* [ASSIGNMENT]
Please write the data out once more, exactly as it is given.

Items from a dataset:
════════════════════
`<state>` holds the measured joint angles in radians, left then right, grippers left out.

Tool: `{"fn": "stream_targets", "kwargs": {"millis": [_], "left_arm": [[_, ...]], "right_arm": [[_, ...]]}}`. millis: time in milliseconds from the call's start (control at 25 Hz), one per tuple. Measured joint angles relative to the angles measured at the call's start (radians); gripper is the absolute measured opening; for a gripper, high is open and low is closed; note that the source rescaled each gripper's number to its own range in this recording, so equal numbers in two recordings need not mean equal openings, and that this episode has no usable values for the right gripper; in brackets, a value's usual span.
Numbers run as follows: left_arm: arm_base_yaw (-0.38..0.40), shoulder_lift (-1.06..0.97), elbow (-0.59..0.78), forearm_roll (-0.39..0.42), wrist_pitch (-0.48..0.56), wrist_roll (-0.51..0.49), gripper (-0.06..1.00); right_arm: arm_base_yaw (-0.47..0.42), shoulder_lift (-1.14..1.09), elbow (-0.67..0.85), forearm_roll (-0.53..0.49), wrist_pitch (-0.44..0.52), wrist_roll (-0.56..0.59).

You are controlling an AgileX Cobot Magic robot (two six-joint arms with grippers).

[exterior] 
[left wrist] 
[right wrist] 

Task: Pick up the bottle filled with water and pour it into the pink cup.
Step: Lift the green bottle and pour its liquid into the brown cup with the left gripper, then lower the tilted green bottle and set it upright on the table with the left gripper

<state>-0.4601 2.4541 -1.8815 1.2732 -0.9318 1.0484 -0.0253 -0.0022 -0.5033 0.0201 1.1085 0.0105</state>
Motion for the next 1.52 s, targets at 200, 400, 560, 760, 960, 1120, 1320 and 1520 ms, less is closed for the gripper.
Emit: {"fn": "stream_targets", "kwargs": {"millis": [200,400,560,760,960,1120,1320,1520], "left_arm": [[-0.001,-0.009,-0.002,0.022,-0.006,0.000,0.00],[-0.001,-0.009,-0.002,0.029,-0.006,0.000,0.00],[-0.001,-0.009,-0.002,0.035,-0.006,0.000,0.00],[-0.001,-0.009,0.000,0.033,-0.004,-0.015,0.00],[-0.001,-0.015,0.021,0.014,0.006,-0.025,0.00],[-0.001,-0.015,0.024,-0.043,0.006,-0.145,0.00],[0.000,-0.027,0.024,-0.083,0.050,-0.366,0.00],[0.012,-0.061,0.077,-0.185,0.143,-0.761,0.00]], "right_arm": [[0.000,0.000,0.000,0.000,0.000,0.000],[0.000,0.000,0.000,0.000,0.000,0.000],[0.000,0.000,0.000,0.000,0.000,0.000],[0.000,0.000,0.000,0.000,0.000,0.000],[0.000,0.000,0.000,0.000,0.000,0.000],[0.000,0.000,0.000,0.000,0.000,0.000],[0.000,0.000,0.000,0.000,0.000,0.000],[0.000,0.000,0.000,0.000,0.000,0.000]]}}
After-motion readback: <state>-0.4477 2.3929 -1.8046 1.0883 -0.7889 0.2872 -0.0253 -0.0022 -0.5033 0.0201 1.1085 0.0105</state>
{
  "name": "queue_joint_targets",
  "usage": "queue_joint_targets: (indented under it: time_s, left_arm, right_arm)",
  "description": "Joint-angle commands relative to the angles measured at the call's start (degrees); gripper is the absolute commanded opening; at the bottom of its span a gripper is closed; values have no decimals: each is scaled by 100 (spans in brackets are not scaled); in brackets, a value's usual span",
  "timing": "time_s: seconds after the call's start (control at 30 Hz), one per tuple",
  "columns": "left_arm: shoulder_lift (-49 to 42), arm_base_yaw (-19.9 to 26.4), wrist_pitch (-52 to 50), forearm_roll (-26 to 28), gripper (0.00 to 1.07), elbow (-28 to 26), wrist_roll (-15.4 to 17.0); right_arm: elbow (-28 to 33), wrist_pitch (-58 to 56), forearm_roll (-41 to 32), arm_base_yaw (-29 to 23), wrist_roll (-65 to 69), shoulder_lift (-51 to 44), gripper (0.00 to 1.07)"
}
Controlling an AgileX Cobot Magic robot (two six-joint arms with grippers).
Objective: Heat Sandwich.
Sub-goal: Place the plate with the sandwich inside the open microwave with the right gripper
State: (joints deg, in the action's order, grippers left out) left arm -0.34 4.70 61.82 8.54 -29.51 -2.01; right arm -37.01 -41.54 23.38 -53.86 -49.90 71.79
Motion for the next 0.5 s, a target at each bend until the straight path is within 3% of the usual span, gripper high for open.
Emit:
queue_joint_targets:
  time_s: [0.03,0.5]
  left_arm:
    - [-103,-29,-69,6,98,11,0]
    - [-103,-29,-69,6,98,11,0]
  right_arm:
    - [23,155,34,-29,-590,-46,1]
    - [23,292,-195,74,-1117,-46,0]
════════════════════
* [EXERCISE ANSWER]
`<state>` holds the measured joint angles in radians, left then right, grippers left out.

Tool: `{"fn": "stream_targets", "kwargs": {"millis": [_], "left_arm": [[_, ...]], "right_arm": [[_, ...]]}}`. millis: time in milliseconds from the call's start (control at 25 Hz), one per tuple. Measured joint angles relative to the angles measured at the call's start (radians); gripper is the absolute measured opening; for a gripper, high is open and low is closed; note that the source rescaled each gripper's number to its own range in this recording, so equal numbers in two recordings need not mean equal openings, and that this episode has no usable values for the right gripper; in brackets, a value's usual span.
Numbers run as follows: left_arm: arm_base_yaw (-0.38..0.40), shoulder_lift (-1.06..0.97), elbow (-0.59..0.78), forearm_roll (-0.39..0.42), wrist_pitch (-0.48..0.56), wrist_roll (-0.51..0.49), gripper (-0.06..1.00); right_arm: arm_base_yaw (-0.47..0.42), shoulder_lift (-1.14..1.09), elbow (-0.67..0.85), forearm_roll (-0.53..0.49), wrist_pitch (-0.44..0.52), wrist_roll (-0.56..0.59).

You are controlling an AgileX Cobot Magic robot (two six-joint arms with grippers).

[exterior] 
[left wrist] 
[right wrist] 

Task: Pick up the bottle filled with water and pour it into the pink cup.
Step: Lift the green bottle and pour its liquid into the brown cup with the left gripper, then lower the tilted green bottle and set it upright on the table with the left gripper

<state>-0.4601 2.4541 -1.8815 1.2732 -0.9318 1.0484 -0.0253 -0.0022 -0.5033 0.0201 1.1085 0.0105</state>
Motion for the next 1.52 s, targets at 200, 400, 560, 760, 960, 1120, 1320 and 1520 ms, less is closed for the gripper.
Emit: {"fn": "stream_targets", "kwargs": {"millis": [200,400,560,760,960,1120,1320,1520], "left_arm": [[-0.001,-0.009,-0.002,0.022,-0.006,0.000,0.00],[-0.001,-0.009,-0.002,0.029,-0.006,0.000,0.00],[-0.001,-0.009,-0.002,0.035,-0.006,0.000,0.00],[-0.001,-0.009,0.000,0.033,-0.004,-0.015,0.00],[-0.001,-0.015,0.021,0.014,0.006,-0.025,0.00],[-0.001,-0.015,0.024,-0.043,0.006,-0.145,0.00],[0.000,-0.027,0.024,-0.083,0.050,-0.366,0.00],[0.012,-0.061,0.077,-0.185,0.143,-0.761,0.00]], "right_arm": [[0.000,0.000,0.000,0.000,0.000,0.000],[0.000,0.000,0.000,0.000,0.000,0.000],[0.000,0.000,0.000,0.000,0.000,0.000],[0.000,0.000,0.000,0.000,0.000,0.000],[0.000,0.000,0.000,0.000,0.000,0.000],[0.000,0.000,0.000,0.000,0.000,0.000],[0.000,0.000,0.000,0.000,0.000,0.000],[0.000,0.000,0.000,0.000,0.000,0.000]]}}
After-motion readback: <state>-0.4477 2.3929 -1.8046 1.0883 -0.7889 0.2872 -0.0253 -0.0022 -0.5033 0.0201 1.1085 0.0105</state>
{
  "name": "queue_joint_targets",
  "usage": "queue_joint_targets: (indented under it: time_s, left_arm, right_arm)",
  "description": "Joint-angle commands relative to the angles measured at the call's start (degrees); gripper is the absolute commanded opening; at the bottom of its span a gripper is closed; values have no decimals: each is scaled by 100 (spans in brackets are not scaled); in brackets, a value's usual span",
  "timing": "time_s: seconds after the call's start (control at 30 Hz), one per tuple",
  "columns": "left_arm: shoulder_lift (-49 to 42), arm_base_yaw (-19.9 to 26.4), wrist_pitch (-52 to 50), forearm_roll (-26 to 28), gripper (0.00 to 1.07), elbow (-28 to 26), wrist_roll (-15.4 to 17.0); right_arm: elbow (-28 to 33), wrist_pitch (-58 to 56), forearm_roll (-41 to 32), arm_base_yaw (-29 to 23), wrist_roll (-65 to 69), shoulder_lift (-51 to 44), gripper (0.00 to 1.07)"
}
Controlling an AgileX Cobot Magic robot (two six-joint arms with grippers).
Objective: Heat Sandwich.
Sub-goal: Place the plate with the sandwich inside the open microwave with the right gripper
State: (joints deg, in the action's order, grippers left out) left arm -0.34 4.70 61.82 8.54 -29.51 -2.01; right arm -37.01 -41.54 23.38 -53.86 -49.90 71.79
Motion for the next 0.5 s, a target at each bend until the straight path is within 3% of the usual span, gripper high for open.
Emit:
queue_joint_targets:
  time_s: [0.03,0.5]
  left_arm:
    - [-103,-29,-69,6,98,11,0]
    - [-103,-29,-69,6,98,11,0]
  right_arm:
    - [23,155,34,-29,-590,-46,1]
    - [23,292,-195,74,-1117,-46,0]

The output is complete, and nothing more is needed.